You need to be prudent when seeking advice. On the one hand, there are some people who would never dream of asking another’s help or taking them into their confidence in trying to reach a major decision. This is their loss. Nobody has a monopoly of wisdom, and the insight of others may open up new avenues of thought that would otherwise never occur to you.

On the other hand, you find the other extreme: people who distrust their own judgement so much that they allow others to make their decisions for them. This is a danger for people who by nature are unsure of their own judgement. It can happen especially when the person giving advice comes across as forceful and all-knowing. The temptation in that case is to give in to the other person’s supposedly superior insight.

In the end, of course, all of us have to own our choices in life, and the responsibility of making our decisions cannot be handed over to another. Each one of us has to trust our own inner light – our conscience – as our ultimate authority. So, seeking advice is not about handing over our most personal responsibility to another, and we should probably be slow to trust the advice of someone who seems to know it all and have all the answers.

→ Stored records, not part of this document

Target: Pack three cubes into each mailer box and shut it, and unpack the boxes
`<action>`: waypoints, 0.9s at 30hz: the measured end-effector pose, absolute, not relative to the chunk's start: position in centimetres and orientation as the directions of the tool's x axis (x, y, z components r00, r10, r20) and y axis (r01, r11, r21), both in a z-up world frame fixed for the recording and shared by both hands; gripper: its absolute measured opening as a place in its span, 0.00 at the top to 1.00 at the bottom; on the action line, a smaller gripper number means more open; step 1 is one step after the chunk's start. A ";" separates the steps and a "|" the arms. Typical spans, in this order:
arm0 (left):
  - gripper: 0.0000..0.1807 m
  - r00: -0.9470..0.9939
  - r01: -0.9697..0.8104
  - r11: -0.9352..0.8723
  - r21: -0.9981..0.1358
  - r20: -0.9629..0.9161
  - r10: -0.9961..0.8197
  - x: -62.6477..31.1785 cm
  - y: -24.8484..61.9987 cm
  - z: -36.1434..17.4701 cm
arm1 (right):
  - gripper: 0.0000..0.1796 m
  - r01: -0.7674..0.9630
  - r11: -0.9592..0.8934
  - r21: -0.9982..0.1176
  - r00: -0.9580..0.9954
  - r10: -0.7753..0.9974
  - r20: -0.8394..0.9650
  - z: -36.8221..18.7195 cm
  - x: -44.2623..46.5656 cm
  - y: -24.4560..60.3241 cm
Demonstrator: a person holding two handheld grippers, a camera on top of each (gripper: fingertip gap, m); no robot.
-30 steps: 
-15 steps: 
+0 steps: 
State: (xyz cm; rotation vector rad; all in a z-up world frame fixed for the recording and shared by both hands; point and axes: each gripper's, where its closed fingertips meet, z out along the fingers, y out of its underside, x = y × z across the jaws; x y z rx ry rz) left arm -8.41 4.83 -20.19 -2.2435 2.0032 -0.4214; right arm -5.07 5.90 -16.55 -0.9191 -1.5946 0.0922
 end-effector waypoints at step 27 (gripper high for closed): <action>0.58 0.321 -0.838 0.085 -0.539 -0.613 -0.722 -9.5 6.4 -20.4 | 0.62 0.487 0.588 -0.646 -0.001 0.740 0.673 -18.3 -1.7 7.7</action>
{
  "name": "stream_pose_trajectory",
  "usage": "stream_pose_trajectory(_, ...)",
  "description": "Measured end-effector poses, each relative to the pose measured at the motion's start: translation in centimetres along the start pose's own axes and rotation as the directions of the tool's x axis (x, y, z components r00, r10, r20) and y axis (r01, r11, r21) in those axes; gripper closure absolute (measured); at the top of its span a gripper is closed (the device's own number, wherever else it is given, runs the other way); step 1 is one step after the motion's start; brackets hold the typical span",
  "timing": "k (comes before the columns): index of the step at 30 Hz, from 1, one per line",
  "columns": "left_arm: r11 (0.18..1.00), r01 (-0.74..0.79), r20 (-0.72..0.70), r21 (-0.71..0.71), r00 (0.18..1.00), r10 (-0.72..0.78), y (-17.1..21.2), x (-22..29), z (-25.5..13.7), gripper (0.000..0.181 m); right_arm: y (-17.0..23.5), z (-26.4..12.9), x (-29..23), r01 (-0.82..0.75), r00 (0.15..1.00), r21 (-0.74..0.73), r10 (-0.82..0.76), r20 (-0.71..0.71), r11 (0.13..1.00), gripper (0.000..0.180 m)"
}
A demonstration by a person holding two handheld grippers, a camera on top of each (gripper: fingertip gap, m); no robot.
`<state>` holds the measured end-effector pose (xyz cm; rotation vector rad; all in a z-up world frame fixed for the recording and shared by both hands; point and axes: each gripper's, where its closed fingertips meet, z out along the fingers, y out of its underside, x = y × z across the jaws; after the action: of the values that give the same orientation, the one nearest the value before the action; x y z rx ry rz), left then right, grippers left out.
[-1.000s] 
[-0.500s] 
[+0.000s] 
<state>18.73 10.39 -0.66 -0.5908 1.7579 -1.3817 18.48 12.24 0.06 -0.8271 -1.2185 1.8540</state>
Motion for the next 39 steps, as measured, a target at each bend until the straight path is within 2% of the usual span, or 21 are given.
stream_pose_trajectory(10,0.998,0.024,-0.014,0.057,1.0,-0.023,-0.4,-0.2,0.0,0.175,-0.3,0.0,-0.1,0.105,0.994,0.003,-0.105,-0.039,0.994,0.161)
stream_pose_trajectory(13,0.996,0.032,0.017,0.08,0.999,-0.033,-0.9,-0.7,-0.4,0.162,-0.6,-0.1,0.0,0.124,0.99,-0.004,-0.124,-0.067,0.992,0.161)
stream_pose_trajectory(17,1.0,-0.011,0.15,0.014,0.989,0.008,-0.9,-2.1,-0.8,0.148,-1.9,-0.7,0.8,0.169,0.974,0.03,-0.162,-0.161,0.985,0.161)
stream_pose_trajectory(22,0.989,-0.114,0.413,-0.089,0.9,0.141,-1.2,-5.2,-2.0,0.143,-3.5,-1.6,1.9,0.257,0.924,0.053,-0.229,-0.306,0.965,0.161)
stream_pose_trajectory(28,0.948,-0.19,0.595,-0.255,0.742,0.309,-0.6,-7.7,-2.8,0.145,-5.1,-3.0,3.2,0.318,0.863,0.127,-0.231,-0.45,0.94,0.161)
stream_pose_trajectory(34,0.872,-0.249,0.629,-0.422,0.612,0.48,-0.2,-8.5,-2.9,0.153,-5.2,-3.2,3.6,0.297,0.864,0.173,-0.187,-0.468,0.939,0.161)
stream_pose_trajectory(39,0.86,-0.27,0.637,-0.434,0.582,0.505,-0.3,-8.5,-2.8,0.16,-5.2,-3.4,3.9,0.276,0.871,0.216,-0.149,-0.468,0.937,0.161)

Seeking advice is about inviting comments and reflections from people who know you well and who can draw on the wisdom they have gleaned from their own experience. It is a way of enriching your considerations, so that your choices and decisions have an added depth. Good advisors will never put pressure on you or try to influence your final decision. Rather, they will help open up your understanding of the issues involved, so that your decision will come about with greater clarity.

Other people, then, have a role in our decision-making, even if it’s a subsidiary one. St John of the Cross was very hard on those who would take no advice from others, saying that people who only have themselves to guide them have fools as guides! St. Ignatius too places a high value on discussing our lives with an astute and wise companion, especially in times of significant choices.